▶ Work request: For the data below, count the lines that have the string "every" and state that number by itself.

▶ Records shown:
Start of Block
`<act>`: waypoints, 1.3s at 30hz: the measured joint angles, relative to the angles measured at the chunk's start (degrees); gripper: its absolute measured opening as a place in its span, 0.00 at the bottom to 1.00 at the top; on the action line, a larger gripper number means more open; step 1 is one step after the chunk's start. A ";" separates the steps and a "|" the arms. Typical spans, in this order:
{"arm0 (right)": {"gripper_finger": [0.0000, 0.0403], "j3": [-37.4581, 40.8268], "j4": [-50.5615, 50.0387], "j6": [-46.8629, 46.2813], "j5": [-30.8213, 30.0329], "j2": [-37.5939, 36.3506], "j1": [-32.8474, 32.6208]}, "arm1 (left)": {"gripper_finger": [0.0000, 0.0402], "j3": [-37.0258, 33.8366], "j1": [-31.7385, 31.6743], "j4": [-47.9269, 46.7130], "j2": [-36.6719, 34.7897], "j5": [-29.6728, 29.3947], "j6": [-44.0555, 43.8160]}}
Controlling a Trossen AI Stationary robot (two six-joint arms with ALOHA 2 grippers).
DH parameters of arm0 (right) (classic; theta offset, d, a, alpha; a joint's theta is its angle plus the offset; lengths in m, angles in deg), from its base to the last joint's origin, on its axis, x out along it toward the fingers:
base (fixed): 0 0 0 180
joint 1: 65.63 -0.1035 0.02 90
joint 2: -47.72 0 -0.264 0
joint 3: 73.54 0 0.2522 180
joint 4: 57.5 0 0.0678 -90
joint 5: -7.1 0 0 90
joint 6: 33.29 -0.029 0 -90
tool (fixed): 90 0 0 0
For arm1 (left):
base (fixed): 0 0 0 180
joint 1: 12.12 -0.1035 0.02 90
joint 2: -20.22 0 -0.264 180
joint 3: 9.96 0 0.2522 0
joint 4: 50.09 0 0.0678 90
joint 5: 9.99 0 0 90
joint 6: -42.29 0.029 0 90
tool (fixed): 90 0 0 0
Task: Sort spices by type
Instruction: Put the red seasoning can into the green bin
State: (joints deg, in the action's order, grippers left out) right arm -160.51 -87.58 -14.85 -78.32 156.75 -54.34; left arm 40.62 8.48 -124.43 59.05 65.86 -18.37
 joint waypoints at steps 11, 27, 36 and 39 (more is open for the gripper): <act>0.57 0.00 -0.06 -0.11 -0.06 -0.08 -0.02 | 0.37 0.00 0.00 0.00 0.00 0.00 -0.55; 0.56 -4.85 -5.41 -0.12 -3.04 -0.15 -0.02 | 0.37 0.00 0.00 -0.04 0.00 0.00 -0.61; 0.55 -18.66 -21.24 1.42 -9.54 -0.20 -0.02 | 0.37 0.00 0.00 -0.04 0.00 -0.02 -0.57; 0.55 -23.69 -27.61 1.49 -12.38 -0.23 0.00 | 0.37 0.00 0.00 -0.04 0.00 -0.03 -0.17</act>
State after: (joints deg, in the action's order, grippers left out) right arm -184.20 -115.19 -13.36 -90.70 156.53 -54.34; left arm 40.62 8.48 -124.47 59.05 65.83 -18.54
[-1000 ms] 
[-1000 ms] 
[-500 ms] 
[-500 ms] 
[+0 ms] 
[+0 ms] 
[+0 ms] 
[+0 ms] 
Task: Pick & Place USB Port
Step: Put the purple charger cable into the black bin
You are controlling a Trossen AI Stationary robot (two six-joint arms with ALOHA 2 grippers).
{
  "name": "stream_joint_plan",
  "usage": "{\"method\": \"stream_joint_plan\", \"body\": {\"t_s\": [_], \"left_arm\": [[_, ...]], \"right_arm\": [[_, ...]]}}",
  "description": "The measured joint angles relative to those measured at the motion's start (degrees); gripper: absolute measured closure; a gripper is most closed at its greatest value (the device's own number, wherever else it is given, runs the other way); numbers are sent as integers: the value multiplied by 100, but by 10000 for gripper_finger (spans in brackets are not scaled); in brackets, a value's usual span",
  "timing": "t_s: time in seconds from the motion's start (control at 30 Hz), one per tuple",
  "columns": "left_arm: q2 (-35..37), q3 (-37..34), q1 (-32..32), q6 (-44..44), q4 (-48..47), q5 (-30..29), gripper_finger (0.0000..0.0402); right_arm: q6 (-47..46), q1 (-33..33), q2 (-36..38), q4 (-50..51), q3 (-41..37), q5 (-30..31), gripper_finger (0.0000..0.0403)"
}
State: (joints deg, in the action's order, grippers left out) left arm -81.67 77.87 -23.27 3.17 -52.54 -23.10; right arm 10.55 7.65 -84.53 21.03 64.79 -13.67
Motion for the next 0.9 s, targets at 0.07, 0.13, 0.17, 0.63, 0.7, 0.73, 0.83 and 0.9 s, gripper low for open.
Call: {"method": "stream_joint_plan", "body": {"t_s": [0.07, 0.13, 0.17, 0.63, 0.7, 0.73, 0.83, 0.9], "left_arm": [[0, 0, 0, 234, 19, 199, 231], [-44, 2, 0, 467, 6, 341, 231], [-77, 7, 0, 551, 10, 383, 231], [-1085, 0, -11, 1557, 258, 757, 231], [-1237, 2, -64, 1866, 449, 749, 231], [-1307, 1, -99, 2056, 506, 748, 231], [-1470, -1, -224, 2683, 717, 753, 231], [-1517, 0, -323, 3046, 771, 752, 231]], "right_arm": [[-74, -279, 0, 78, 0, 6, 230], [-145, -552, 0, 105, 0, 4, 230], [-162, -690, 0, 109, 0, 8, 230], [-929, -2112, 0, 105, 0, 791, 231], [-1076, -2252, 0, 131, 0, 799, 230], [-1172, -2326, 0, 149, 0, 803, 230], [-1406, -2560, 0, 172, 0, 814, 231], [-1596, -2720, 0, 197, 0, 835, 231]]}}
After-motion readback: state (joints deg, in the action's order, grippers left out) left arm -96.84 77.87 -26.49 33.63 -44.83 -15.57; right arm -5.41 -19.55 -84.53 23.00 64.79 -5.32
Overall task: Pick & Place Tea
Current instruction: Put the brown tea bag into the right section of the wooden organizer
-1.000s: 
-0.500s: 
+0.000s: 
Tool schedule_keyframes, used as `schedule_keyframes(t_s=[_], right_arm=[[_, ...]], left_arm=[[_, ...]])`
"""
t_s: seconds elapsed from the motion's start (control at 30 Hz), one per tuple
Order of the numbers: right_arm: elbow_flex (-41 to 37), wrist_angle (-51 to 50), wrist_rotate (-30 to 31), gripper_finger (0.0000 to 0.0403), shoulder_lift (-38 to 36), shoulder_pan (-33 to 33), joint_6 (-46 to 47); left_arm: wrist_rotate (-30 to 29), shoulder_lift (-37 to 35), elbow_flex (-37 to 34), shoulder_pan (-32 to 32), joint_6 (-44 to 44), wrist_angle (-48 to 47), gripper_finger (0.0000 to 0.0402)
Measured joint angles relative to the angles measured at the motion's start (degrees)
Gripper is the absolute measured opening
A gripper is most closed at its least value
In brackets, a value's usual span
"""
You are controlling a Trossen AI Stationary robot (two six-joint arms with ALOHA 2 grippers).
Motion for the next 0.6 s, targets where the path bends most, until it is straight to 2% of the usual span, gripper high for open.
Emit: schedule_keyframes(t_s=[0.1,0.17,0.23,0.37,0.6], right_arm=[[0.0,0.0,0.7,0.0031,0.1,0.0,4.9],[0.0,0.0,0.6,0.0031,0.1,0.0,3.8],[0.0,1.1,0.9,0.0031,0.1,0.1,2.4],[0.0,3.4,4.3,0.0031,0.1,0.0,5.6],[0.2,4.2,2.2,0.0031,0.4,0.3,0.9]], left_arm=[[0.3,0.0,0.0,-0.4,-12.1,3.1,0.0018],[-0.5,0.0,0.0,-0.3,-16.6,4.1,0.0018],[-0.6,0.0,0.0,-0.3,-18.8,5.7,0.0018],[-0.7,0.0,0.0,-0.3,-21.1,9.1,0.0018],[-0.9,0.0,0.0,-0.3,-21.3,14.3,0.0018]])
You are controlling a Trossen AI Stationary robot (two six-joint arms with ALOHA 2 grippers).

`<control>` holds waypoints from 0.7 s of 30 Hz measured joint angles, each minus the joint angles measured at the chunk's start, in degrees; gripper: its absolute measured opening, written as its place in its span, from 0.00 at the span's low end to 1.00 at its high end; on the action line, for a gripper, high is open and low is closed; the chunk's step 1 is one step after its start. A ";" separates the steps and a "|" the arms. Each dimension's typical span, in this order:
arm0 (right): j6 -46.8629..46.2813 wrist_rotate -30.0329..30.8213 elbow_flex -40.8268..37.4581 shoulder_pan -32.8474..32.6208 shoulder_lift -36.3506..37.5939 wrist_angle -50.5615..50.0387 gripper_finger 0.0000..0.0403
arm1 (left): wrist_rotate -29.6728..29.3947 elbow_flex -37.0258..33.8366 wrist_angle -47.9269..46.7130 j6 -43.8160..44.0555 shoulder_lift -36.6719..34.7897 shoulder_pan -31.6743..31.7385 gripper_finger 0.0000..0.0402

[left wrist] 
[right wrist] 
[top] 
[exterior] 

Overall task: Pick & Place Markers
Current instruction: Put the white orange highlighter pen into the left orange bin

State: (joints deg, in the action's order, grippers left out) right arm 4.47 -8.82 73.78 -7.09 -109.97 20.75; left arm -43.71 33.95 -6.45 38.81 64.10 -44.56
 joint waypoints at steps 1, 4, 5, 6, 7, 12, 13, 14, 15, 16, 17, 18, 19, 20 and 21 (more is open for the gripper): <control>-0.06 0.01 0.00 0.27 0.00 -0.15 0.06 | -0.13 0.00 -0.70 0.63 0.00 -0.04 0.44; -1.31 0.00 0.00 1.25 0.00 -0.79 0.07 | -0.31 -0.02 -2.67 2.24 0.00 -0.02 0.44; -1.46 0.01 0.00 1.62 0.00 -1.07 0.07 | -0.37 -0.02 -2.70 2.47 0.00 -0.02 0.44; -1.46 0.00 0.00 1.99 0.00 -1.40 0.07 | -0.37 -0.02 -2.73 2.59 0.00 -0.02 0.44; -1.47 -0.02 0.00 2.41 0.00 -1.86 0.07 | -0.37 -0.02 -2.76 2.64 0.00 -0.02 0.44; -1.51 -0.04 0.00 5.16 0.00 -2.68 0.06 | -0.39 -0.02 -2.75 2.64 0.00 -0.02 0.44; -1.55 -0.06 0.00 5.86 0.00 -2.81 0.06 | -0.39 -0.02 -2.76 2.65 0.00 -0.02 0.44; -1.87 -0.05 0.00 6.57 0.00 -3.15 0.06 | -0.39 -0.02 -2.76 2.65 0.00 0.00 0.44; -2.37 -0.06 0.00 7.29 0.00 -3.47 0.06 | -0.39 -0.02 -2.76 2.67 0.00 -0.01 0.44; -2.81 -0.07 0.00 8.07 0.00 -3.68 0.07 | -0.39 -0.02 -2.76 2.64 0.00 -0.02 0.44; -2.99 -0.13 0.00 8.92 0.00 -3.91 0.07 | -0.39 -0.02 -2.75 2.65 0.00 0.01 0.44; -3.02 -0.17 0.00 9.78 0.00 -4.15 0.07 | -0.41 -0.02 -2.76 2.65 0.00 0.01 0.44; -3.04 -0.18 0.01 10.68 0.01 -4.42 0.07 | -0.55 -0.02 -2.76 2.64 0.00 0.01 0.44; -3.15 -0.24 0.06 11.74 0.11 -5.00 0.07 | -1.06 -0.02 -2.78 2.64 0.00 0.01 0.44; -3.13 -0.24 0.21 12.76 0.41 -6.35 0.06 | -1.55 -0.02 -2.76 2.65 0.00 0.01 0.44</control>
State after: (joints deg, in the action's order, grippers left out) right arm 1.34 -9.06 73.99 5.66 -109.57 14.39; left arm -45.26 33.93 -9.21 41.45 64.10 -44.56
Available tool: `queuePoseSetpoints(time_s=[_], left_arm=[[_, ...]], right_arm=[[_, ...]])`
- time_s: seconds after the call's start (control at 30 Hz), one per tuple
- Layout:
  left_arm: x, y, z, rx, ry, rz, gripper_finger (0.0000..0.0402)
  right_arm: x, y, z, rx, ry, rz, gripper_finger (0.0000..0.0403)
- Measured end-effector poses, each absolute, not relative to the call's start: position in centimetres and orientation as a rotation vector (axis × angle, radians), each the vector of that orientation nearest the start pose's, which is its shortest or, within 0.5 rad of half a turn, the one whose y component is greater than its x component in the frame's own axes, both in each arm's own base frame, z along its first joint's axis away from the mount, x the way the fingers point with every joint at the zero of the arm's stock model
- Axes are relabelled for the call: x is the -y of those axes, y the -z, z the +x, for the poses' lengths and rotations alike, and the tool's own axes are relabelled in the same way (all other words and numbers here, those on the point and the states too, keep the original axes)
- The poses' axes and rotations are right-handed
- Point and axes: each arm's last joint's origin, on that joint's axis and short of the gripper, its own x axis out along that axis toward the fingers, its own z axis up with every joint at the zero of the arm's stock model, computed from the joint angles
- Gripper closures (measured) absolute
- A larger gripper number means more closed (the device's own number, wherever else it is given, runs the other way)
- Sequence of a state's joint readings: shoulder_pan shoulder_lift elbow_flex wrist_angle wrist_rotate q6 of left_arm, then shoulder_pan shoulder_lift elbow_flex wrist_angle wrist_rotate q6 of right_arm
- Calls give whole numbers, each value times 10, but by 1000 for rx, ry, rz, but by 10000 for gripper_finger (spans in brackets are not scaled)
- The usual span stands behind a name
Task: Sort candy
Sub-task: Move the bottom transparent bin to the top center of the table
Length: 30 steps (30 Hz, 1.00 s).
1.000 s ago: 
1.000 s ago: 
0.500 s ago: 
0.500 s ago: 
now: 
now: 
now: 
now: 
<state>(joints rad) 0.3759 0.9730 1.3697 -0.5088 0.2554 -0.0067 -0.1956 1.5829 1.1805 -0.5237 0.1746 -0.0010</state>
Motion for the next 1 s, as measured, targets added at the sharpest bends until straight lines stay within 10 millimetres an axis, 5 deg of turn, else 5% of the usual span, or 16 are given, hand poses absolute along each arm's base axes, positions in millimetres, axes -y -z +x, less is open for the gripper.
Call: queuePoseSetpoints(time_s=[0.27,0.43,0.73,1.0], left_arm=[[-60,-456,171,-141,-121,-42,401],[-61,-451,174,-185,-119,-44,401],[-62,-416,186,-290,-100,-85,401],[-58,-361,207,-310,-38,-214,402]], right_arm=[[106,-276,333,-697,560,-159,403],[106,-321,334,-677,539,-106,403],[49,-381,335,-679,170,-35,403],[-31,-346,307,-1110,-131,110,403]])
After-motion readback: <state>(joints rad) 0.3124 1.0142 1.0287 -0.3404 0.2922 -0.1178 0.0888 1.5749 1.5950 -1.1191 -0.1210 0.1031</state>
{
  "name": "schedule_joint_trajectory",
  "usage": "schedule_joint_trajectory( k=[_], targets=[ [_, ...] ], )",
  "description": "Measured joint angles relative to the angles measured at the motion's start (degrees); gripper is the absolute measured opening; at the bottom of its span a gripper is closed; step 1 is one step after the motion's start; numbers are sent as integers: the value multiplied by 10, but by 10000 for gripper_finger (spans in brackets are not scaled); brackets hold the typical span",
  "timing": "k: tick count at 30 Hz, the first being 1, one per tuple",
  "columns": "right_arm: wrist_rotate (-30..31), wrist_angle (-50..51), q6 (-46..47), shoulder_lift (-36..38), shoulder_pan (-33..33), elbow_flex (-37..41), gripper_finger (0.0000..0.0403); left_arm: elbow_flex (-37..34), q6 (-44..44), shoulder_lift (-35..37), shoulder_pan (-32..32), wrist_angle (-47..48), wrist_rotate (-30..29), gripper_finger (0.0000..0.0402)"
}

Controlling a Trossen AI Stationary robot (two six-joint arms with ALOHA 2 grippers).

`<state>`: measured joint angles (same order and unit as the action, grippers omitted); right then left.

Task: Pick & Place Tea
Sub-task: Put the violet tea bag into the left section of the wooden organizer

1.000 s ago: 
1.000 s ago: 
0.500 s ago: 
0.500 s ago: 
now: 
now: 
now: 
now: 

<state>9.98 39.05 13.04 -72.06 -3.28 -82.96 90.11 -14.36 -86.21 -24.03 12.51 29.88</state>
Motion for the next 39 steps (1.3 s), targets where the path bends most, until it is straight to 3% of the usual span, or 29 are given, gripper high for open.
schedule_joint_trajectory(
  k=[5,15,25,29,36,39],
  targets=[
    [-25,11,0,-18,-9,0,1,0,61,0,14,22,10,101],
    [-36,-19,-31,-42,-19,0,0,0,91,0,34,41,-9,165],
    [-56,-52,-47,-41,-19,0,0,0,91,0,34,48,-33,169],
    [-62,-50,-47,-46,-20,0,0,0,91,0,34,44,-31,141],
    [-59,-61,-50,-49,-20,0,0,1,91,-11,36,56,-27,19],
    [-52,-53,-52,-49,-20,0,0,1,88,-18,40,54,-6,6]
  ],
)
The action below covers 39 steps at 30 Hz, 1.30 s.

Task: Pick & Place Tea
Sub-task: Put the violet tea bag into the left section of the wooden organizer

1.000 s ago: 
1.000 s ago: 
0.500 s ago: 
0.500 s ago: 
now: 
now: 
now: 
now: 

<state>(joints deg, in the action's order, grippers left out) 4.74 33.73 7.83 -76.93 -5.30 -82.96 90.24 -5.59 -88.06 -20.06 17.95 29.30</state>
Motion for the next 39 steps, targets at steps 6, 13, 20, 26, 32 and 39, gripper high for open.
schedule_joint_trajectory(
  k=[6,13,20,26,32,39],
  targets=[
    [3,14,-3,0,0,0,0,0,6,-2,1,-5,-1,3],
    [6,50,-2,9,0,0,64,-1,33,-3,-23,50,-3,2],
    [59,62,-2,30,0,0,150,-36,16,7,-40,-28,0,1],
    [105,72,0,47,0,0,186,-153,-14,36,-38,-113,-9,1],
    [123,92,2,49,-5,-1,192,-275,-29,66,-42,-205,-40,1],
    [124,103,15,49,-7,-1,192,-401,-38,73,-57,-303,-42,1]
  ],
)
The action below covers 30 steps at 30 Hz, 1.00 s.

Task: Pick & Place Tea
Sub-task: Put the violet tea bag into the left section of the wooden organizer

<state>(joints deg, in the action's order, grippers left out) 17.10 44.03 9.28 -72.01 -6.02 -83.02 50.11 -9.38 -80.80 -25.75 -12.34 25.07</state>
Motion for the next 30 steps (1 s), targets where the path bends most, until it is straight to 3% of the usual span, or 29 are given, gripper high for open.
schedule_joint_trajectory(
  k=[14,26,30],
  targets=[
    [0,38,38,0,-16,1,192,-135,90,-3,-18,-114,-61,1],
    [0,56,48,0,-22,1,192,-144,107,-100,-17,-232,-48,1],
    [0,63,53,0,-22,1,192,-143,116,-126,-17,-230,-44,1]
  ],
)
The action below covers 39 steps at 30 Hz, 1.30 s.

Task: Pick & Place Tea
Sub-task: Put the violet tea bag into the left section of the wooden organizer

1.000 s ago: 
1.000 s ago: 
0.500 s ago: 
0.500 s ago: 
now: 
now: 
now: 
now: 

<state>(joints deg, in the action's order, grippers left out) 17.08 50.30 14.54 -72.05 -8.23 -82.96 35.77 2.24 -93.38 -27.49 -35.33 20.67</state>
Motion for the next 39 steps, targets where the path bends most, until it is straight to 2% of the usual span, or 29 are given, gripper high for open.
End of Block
▶ Exercise solution: 2